# PROBLEM
Copy out exactly, from the entries that follow, the line holding "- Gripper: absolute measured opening", the line holding "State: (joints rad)", and all lines between them, but no pictures.

# EXERCISE DATA
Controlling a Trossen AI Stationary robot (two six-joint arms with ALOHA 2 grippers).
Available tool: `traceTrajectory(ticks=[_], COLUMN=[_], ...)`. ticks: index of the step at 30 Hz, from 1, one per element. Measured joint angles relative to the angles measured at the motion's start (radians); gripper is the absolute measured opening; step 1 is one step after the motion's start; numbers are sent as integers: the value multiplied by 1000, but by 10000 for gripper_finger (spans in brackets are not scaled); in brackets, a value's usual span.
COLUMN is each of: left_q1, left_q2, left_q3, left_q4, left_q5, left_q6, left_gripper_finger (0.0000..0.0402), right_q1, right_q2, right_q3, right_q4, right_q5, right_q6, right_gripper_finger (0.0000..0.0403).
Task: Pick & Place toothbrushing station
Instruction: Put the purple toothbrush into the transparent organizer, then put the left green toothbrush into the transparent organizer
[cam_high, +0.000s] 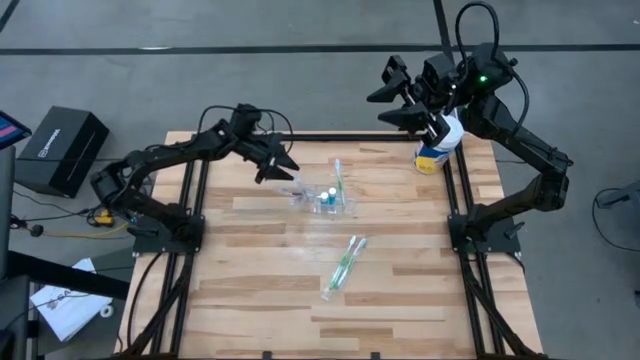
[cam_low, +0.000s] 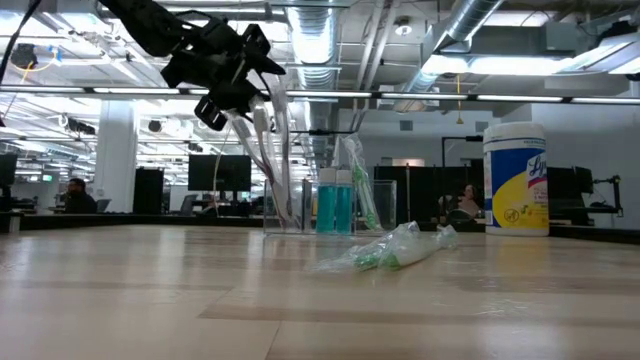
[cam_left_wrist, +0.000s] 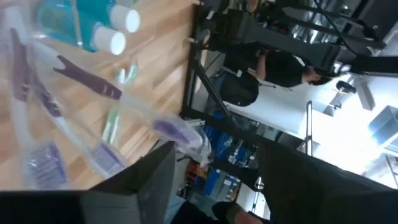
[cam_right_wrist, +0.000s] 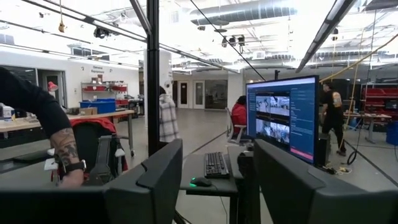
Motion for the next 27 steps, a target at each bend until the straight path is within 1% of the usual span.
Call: traceTrajectory(ticks=[3,5,14,17,19,21,24,26,27], left_q1=[0,0,20,36,42,52,65,67,64], left_q2=[15,25,44,37,18,-14,-78,-140,-177], left_q3=[0,0,0,0,0,0,0,0,0], left_q4=[-1,-1,10,118,263,428,632,718,734], left_q5=[-3,-3,14,23,10,-51,-199,-295,-340], left_q6=[1,4,12,48,47,16,12,74,126], left_gripper_finger=[245,254,259,253,246,238,226,219,216], right_q1=[0,1,2,1,-1,-1,-9,-19,-23], right_q2=[0,0,0,0,0,0,0,1,10], right_q3=[0,0,0,0,0,0,0,0,1], right_q4=[0,0,-1,-1,-1,-4,-10,-11,-14], right_q5=[0,0,-1,-1,0,0,2,36,55], right_q6=[0,0,0,0,0,0,0,-1,0], right_gripper_finger=[192,194,187,185,183,182,182,182,182])
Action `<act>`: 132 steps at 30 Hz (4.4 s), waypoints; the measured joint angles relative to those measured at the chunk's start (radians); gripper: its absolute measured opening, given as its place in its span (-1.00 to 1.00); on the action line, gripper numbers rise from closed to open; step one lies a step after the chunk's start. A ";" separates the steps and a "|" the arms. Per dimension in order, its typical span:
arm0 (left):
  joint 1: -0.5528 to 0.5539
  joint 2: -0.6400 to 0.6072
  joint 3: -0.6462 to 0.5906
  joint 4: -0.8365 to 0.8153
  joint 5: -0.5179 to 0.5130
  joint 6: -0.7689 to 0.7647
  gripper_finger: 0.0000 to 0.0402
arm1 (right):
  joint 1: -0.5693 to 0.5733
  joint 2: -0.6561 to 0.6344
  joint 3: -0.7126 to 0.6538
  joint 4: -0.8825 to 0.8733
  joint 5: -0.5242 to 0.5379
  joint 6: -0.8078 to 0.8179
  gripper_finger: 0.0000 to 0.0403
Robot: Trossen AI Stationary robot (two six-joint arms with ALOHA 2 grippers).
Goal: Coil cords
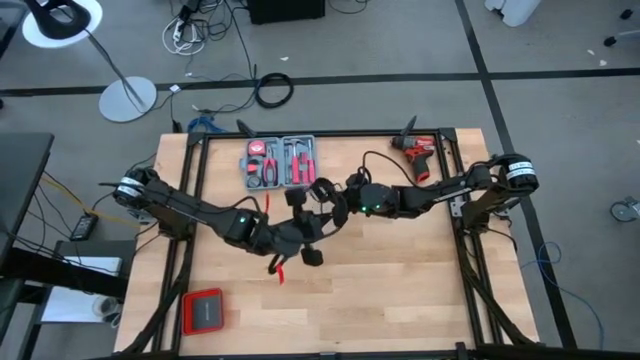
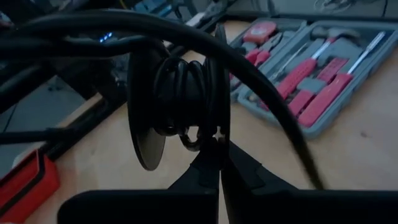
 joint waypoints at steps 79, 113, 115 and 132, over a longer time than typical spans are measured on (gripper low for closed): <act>-0.034 0.033 -0.086 -0.577 -0.240 -0.178 -0.99 | 0.095 -0.162 0.000 -0.045 0.002 -0.199 -1.00; -0.014 0.059 -0.084 -0.015 -0.149 0.335 -0.99 | 0.168 -0.220 0.000 -0.392 -0.099 -0.130 -1.00; -0.018 0.079 -0.084 0.041 -0.141 0.395 -0.99 | 0.168 -0.220 0.000 -0.411 -0.086 -0.130 -1.00; -0.002 0.162 -0.085 0.210 -0.215 0.568 -0.62 | 0.182 -0.217 -0.003 -0.423 -0.072 -0.124 -1.00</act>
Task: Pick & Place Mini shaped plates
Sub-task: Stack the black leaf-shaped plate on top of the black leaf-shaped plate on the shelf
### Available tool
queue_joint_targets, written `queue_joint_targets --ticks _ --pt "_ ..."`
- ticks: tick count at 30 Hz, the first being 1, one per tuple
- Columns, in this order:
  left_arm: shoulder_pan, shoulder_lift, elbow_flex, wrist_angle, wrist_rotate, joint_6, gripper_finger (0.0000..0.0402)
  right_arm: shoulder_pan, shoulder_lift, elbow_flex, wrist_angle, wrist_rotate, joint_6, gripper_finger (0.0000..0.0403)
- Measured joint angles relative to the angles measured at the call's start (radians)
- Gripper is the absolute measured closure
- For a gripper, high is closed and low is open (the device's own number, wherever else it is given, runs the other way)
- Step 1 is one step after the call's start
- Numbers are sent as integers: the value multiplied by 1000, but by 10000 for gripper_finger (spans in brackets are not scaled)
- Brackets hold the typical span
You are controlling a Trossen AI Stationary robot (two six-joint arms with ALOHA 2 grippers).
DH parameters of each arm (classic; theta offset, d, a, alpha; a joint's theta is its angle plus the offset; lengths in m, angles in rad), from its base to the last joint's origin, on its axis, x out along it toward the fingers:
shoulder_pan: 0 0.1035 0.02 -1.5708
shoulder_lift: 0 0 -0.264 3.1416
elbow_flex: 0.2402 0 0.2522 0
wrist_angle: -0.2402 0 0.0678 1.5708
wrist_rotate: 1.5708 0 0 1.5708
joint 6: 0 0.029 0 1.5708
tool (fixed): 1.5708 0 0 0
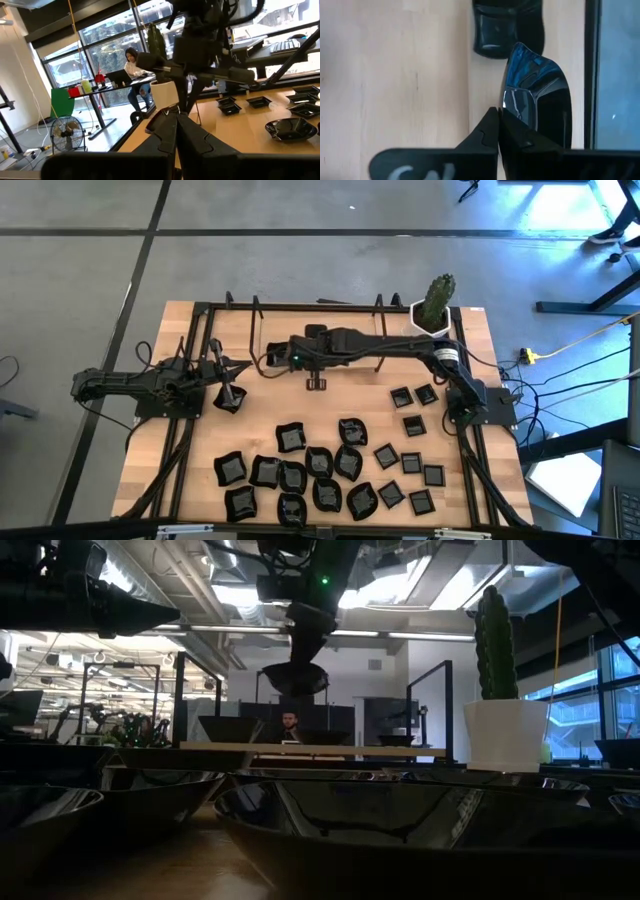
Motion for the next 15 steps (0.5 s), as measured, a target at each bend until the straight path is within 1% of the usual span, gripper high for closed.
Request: queue_joint_targets --ticks 2,5,7,12,15 --pt "0 0 0 0 0 0 394 -1 0 -13 8 10 66 400" --pt "0 0 0 0 0 0 394 -18 0 -14 15 29 269 400" --pt "0 0 0 0 0 0 397 -29 -1 -14 15 29 357 400" --pt "0 0 0 0 0 -3 399 -39 8 -13 -3 37 516 400" --pt "0 0 0 0 0 -7 396 -40 31 -14 -20 33 546 400"
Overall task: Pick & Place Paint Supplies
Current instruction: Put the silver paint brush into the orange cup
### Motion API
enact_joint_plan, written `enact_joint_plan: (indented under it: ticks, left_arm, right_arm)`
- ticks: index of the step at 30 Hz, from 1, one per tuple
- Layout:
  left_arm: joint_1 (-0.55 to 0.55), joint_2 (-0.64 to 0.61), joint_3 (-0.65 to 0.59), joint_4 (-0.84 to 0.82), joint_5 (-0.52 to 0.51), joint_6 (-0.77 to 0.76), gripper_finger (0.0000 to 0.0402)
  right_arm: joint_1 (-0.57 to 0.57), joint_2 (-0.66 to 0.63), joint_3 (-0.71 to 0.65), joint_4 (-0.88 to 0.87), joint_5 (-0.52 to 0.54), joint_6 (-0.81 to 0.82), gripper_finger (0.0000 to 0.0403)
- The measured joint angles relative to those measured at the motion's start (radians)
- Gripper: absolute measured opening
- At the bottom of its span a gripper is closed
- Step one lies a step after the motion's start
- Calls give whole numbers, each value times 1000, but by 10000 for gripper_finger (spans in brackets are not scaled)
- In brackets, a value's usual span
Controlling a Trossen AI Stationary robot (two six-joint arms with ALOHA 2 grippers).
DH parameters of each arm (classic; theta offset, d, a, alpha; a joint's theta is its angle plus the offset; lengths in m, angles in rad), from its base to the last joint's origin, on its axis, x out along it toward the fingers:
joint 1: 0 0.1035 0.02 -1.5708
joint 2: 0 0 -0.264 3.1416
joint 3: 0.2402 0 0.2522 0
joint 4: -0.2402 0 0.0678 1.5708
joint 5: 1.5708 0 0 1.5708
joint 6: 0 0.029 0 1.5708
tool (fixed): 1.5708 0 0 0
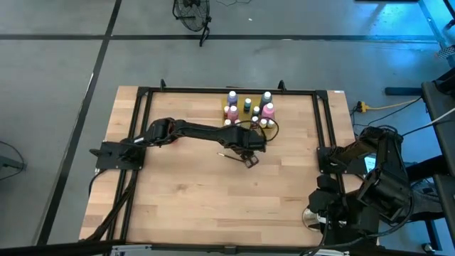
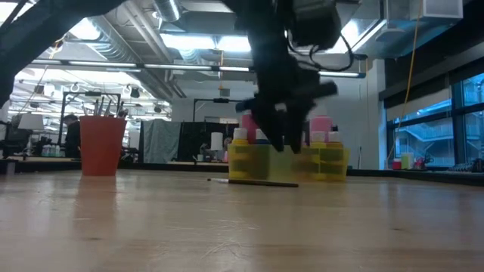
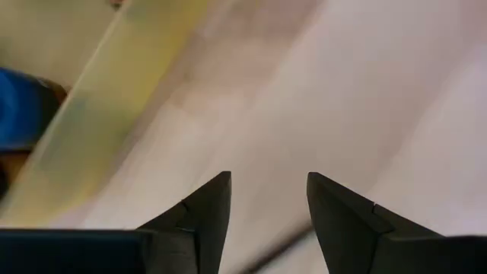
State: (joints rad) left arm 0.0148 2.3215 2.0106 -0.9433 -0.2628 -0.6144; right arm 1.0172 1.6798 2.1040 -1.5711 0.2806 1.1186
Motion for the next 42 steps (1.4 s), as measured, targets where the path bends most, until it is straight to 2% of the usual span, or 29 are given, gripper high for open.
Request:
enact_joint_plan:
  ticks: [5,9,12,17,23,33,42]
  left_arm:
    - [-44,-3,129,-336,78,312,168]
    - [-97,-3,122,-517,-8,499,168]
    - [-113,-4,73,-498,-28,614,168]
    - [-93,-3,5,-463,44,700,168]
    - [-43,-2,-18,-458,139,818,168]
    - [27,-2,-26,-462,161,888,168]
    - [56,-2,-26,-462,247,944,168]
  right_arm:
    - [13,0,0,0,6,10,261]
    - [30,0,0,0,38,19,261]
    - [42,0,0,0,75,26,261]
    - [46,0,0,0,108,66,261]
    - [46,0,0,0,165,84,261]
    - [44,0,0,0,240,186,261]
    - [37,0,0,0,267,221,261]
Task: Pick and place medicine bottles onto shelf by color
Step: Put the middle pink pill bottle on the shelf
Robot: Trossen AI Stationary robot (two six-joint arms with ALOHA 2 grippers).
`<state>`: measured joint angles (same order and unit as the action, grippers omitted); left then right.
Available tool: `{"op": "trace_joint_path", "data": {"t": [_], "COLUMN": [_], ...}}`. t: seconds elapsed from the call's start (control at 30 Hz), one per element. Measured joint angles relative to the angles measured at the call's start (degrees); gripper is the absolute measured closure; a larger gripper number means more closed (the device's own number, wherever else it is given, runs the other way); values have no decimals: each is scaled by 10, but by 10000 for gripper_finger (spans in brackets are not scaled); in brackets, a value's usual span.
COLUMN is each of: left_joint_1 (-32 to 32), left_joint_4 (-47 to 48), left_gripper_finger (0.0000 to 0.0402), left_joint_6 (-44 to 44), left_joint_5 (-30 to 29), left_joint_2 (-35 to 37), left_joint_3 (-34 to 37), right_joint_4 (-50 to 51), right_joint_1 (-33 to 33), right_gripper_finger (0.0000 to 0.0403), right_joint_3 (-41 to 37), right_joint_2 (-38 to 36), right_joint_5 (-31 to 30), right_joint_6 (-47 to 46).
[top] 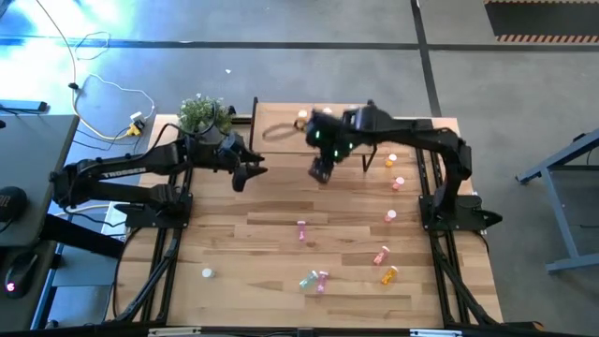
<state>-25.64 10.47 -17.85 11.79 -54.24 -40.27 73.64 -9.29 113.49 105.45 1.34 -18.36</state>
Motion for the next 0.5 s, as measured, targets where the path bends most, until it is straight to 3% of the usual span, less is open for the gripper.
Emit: {"op": "trace_joint_path", "data": {"t": [0.23, 0.5], "left_joint_1": [23, 37], "left_joint_4": [41, 48], "left_gripper_finger": [184, 184], "left_joint_6": [0, 0], "left_joint_5": [-4, -4], "left_joint_2": [3, 3], "left_joint_3": [0, 0], "right_joint_4": [38, 37], "right_joint_1": [101, 184], "right_gripper_finger": [229, 229], "right_joint_3": [-69, -205], "right_joint_2": [0, -30], "right_joint_5": [-19, -41], "right_joint_6": [-99, -242]}}
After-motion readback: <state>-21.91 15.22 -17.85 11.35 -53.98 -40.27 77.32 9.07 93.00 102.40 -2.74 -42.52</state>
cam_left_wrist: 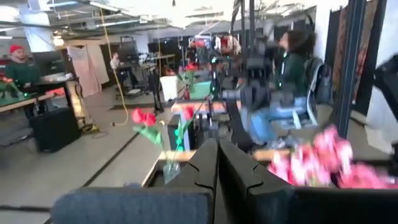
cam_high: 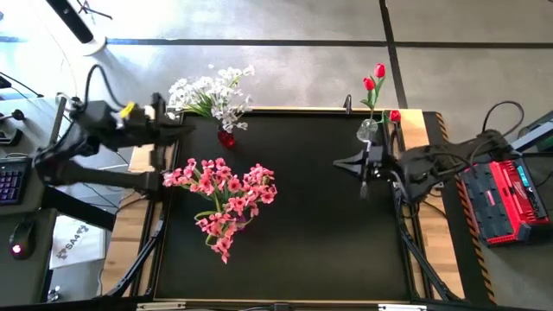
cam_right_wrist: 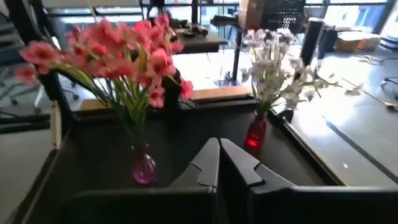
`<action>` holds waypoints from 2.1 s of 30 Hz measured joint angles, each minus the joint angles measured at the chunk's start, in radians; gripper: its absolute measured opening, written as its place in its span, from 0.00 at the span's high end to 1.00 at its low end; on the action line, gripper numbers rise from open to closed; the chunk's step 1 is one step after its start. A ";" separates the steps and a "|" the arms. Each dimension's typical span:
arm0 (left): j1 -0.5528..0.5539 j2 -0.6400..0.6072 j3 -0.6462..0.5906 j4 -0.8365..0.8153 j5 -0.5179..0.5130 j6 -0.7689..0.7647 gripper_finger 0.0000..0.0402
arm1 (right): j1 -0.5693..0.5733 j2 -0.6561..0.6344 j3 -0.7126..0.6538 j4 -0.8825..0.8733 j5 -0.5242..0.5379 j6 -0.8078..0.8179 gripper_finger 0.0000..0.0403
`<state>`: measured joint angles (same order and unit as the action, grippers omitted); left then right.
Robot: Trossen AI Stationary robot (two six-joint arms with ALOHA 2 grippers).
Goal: Sort flowers into vase by color
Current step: Return to Home Position
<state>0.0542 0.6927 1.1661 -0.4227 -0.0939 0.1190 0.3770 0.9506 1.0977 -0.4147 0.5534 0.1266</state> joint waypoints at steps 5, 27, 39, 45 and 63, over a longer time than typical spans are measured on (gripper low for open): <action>0.142 -0.165 -0.130 -0.114 0.160 -0.002 1.00 | 0.002 -0.067 0.000 -0.027 0.001 -0.019 1.00; 0.148 -0.683 -0.583 -0.201 0.158 -0.139 1.00 | -0.056 -0.312 -0.788 0.791 -0.216 0.165 1.00; 0.148 -0.660 -0.614 -0.132 0.159 -0.171 1.00 | -0.188 -0.392 -0.880 0.843 -0.314 0.026 1.00; 0.148 -0.659 -0.685 -0.078 0.161 -0.171 1.00 | -0.188 -0.561 -0.880 0.595 -0.289 0.027 1.00; 0.147 -0.657 -0.941 0.088 0.104 -0.306 1.00 | -0.188 -0.815 -1.087 0.633 -0.303 0.118 1.00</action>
<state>0.2016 0.0359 0.2246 -0.3343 0.0099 -0.1871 0.1894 0.1352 0.0110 0.2185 0.2508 0.2445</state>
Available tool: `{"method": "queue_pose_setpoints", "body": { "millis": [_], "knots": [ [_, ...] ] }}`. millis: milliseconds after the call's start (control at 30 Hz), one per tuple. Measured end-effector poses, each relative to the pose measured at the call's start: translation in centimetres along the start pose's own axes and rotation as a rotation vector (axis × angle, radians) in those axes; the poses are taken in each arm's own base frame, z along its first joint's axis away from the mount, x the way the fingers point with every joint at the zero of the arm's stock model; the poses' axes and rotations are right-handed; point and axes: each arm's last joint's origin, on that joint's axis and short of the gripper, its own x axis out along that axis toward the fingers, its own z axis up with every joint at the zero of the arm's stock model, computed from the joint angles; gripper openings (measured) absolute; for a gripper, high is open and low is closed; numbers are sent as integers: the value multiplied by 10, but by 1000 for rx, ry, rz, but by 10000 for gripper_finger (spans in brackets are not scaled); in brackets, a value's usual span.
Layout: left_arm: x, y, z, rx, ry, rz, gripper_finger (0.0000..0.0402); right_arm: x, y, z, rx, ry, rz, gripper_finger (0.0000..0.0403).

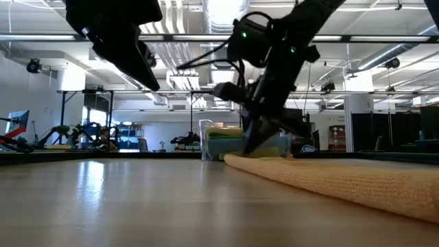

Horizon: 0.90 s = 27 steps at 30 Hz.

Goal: Fold microfiber towels
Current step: Fold the orange microfiber cloth

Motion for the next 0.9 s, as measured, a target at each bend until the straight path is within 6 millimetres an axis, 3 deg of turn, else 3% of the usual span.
{"method": "queue_pose_setpoints", "body": {
  "millis": [200,333,533,733,900],
  "knots": [
    [1,0,-2,1,5,1,144,-26,8,4,-55,-8,-70,11],
    [1,0,-1,1,4,1,144,-52,13,-10,-97,-3,-66,11],
    [1,0,-1,2,4,1,144,-81,24,-69,-101,-3,-12,11],
    [1,0,-1,10,4,1,144,-92,31,-127,-76,64,28,11],
    [1,0,-1,10,4,1,144,-96,30,-163,-49,104,33,11]
  ]
}}
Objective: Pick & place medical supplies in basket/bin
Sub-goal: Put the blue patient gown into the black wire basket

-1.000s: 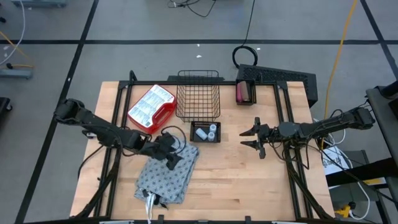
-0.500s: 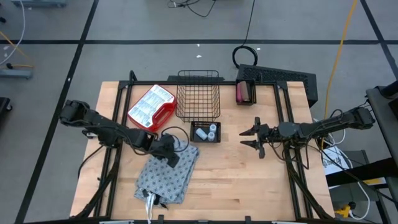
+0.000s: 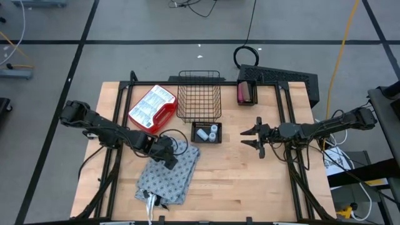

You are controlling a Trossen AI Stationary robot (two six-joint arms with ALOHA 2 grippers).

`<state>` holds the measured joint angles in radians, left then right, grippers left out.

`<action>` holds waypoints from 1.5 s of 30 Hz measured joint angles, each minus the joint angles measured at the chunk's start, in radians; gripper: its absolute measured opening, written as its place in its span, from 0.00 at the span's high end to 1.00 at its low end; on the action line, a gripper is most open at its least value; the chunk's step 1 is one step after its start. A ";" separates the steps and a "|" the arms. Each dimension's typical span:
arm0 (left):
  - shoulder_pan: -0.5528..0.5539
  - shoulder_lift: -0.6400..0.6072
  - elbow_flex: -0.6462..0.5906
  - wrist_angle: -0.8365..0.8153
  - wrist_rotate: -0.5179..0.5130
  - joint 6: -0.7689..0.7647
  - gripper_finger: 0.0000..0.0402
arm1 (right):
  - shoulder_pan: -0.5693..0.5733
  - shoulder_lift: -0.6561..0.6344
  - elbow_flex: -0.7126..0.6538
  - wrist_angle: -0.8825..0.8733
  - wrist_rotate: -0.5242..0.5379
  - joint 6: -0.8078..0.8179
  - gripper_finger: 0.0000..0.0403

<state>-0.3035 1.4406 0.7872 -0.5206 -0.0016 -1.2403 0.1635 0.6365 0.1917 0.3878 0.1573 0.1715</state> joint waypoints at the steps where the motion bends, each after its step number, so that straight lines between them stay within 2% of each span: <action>1: 0.000 0.000 0.000 0.000 0.001 0.000 0.27 | 0.000 0.000 0.000 -0.001 0.000 0.000 0.61; 10: -0.001 0.000 0.000 0.002 -0.009 0.038 0.27 | 0.000 0.000 0.000 -0.005 -0.001 0.000 0.61; 13: -0.002 0.000 0.000 0.003 -0.087 0.037 0.27 | 0.000 0.000 0.000 -0.005 -0.001 0.000 0.61; 15: 0.001 0.000 0.000 0.002 -0.102 0.079 0.27 | 0.000 0.000 0.000 -0.005 -0.001 0.000 0.61; 16: 0.005 0.000 0.000 0.000 -0.094 0.099 0.27 | 0.000 0.000 0.000 -0.005 -0.001 0.000 0.61; 21: 0.036 0.000 0.064 -0.116 0.084 0.082 0.27 | 0.000 0.000 0.000 -0.005 -0.001 0.000 0.61; 24: -0.002 0.000 0.126 -0.141 0.083 0.101 0.27 | 0.000 0.000 0.000 -0.005 -0.001 0.000 0.61; 27: -0.053 0.001 0.203 -0.131 0.031 0.133 0.27 | 0.000 0.000 0.000 -0.005 -0.001 0.000 0.61; 31: -0.128 0.077 0.312 -0.227 -0.086 0.140 0.27 | 0.000 0.000 0.000 -0.005 -0.001 0.000 0.61; 37: -0.172 0.329 0.446 -0.434 -0.096 0.161 0.27 | 0.000 0.000 0.000 -0.011 0.000 0.000 0.61; 42: -0.155 0.469 0.456 -0.416 -0.088 0.201 0.27 | 0.000 0.000 0.000 -0.011 -0.001 0.000 0.61; 45: -0.149 0.513 0.463 -0.387 -0.095 0.250 0.27 | 0.000 0.000 0.000 -0.011 -0.001 0.000 0.61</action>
<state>-0.4527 1.9540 1.2500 -0.9081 -0.0961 -0.9906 0.1638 0.6361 0.1917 0.3769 0.1566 0.1715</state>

# TASK OUTPUT
- Gripper: absolute measured opening
- At the bottom of its span a gripper is closed
- Step one lies a step after the motion's start
- Calls give whole numbers, each value times 1000, but by 10000 for gripper_finger (spans in brackets are not scaled)
- In brackets, a value's usual span
Controlling a Trossen AI Stationary robot (two six-joint arms with ALOHA 2 grippers).
DH parameters of each arm (classic; theta offset, d, a, alpha; a joint's theta is its angle plus the offset; lengths in m, angles in rad), from its base to the last joint's origin, on its axis, x out along it toward the fingers:
joint 1: 0 0.1035 0.02 -1.5708
joint 2: 0 0 -0.264 3.1416
joint 3: 0.2402 0 0.2522 0
joint 4: -0.2402 0 0.0678 1.5708
joint 5: 1.5708 0 0 1.5708
joint 6: 0 0.029 0 1.5708
tool (fixed): 1.5708 0 0 0
State: (joints rad) left arm 0.0148 2.3215 2.0106 -0.9433 -0.2628 -0.6144; right arm 1.0172 1.6798 2.1040 -1.5711 0.2806 1.1186

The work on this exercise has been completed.